→ **WHAT THE TASK REQUIRES**
Gather all lines in the records below that include the word "pink".

→ **DATA SECTION**

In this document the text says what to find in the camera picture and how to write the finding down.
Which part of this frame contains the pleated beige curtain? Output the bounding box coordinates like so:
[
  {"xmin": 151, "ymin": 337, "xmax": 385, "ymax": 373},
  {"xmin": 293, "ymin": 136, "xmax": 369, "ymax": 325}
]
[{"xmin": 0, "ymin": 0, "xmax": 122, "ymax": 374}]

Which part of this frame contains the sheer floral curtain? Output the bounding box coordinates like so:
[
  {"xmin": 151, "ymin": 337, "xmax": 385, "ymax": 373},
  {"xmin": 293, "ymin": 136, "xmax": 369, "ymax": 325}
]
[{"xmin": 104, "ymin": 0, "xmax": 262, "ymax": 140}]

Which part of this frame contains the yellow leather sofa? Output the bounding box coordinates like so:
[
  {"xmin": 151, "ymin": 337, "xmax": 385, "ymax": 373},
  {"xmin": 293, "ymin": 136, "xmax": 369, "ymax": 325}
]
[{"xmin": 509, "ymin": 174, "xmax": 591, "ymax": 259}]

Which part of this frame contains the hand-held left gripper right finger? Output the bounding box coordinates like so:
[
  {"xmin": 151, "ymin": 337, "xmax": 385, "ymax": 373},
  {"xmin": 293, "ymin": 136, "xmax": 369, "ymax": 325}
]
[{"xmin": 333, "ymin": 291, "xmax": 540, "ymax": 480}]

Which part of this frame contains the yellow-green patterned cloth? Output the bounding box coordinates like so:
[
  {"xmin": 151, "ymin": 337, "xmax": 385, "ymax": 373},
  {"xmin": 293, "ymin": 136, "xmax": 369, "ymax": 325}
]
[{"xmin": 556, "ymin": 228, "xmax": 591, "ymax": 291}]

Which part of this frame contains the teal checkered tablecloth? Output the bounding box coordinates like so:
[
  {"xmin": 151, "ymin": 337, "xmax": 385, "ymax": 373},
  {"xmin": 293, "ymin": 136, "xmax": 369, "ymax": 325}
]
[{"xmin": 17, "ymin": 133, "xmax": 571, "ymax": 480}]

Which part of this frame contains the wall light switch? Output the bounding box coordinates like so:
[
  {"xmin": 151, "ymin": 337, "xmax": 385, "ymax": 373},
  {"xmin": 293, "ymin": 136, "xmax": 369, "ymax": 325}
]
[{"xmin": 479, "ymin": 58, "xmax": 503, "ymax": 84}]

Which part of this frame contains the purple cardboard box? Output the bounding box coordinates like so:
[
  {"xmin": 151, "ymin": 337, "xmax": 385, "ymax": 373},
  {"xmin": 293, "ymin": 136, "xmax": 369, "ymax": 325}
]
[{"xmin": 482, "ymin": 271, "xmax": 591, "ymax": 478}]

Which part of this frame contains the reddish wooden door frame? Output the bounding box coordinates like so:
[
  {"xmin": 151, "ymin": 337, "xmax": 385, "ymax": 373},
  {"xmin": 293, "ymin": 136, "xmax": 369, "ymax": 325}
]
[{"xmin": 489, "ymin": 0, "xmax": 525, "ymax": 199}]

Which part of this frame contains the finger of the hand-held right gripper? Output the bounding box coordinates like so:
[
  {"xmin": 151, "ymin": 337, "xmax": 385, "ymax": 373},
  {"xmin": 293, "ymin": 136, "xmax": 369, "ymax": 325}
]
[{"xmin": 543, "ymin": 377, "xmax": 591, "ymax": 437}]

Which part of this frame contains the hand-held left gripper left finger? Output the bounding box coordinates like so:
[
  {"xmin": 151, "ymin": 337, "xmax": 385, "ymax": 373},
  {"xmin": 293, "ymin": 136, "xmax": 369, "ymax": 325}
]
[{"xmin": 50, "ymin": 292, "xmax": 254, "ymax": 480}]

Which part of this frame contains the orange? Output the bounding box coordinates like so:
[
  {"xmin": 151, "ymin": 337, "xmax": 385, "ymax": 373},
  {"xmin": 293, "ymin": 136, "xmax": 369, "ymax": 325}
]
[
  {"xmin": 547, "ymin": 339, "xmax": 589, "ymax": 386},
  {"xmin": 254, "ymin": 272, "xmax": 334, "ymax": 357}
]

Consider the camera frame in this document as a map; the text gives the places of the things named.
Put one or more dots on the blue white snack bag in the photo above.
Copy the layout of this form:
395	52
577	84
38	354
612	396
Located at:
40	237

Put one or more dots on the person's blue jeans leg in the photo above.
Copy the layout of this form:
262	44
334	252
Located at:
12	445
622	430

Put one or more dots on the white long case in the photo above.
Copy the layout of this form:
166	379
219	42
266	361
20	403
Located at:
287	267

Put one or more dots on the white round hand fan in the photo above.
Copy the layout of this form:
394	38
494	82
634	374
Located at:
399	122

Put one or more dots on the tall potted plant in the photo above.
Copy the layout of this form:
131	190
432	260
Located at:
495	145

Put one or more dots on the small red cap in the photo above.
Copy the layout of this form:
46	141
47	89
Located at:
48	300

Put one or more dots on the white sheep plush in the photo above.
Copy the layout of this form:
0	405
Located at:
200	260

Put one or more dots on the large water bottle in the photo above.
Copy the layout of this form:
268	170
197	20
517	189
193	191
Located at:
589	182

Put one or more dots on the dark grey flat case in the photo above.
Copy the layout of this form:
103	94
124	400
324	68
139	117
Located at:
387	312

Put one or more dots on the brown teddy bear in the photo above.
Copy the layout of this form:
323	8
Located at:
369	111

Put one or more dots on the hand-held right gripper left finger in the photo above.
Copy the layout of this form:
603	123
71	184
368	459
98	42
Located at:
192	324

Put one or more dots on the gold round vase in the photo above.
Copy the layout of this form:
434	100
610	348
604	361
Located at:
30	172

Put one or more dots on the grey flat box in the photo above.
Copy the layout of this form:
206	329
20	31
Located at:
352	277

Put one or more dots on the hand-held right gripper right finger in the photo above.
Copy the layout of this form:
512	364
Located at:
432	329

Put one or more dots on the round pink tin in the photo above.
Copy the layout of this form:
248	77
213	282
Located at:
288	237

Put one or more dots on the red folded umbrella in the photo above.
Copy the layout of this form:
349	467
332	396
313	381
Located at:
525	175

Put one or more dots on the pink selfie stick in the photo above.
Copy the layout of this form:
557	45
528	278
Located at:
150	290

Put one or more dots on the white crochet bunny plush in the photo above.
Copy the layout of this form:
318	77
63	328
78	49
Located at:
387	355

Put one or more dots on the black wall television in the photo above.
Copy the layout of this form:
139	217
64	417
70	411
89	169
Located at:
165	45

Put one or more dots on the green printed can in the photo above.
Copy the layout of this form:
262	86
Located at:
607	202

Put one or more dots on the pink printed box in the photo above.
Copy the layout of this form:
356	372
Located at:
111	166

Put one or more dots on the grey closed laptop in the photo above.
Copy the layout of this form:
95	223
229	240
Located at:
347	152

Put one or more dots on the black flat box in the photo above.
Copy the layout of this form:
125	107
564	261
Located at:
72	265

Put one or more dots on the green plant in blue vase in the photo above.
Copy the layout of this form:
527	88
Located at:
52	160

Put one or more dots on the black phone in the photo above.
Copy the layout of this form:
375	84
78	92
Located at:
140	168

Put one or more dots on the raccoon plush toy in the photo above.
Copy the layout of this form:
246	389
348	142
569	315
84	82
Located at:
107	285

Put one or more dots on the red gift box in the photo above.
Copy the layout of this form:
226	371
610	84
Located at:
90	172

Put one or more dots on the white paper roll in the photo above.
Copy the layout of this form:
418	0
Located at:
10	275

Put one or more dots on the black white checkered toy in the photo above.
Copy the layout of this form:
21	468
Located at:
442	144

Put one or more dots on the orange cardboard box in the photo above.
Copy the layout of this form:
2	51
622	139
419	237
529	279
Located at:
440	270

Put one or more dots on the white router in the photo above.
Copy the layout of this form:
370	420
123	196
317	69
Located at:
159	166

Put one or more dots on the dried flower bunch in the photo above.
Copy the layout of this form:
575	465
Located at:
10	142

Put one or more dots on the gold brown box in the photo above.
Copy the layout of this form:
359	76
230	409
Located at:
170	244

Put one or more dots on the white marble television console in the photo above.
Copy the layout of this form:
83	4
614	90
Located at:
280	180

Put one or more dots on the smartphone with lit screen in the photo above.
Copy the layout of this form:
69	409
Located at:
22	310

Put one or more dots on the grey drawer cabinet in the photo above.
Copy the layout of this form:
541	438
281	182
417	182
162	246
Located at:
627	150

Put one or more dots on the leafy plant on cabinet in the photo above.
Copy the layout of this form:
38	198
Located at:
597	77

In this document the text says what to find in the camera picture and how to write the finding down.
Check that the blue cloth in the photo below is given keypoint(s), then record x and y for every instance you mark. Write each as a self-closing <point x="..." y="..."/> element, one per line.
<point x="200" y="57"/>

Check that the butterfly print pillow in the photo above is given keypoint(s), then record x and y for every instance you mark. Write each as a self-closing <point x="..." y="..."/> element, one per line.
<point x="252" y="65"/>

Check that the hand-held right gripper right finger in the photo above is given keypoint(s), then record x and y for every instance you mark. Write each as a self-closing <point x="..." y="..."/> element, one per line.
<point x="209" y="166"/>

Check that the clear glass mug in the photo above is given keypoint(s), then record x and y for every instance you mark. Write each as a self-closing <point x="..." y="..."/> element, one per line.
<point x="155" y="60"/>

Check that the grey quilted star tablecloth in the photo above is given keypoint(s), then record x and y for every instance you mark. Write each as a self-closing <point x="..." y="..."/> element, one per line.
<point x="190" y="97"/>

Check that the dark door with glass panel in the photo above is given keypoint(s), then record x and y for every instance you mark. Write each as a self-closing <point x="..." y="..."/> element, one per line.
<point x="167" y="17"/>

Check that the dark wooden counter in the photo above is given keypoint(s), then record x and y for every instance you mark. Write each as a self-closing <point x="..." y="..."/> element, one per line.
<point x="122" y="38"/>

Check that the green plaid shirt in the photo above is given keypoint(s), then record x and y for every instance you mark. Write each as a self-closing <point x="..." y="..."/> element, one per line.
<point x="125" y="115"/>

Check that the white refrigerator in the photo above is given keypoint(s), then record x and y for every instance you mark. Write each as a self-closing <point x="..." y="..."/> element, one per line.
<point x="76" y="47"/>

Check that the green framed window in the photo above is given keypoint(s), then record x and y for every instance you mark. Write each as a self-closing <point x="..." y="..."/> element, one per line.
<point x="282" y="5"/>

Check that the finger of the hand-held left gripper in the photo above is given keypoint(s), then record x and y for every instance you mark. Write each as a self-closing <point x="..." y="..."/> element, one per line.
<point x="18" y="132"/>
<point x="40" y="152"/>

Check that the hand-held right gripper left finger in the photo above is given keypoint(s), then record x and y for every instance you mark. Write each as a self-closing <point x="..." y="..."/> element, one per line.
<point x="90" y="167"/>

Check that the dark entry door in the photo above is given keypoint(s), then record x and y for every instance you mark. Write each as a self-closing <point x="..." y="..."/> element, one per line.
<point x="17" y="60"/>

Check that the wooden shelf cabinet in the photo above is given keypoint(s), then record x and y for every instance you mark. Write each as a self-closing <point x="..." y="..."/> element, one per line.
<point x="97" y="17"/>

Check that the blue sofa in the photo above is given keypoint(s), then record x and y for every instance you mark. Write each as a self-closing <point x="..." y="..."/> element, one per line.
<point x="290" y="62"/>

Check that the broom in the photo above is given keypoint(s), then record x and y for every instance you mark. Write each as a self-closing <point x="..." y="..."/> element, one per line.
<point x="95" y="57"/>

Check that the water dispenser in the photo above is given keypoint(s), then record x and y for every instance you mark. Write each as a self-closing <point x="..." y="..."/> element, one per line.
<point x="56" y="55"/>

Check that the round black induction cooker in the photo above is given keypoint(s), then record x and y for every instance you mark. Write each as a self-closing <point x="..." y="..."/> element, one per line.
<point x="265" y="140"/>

→ **TASK OUTPUT**
Put one or more dots on the round pink tin in the photo above.
Put one or more dots on the pink selfie stick in the photo above.
Put one or more dots on the pink printed box in the photo above.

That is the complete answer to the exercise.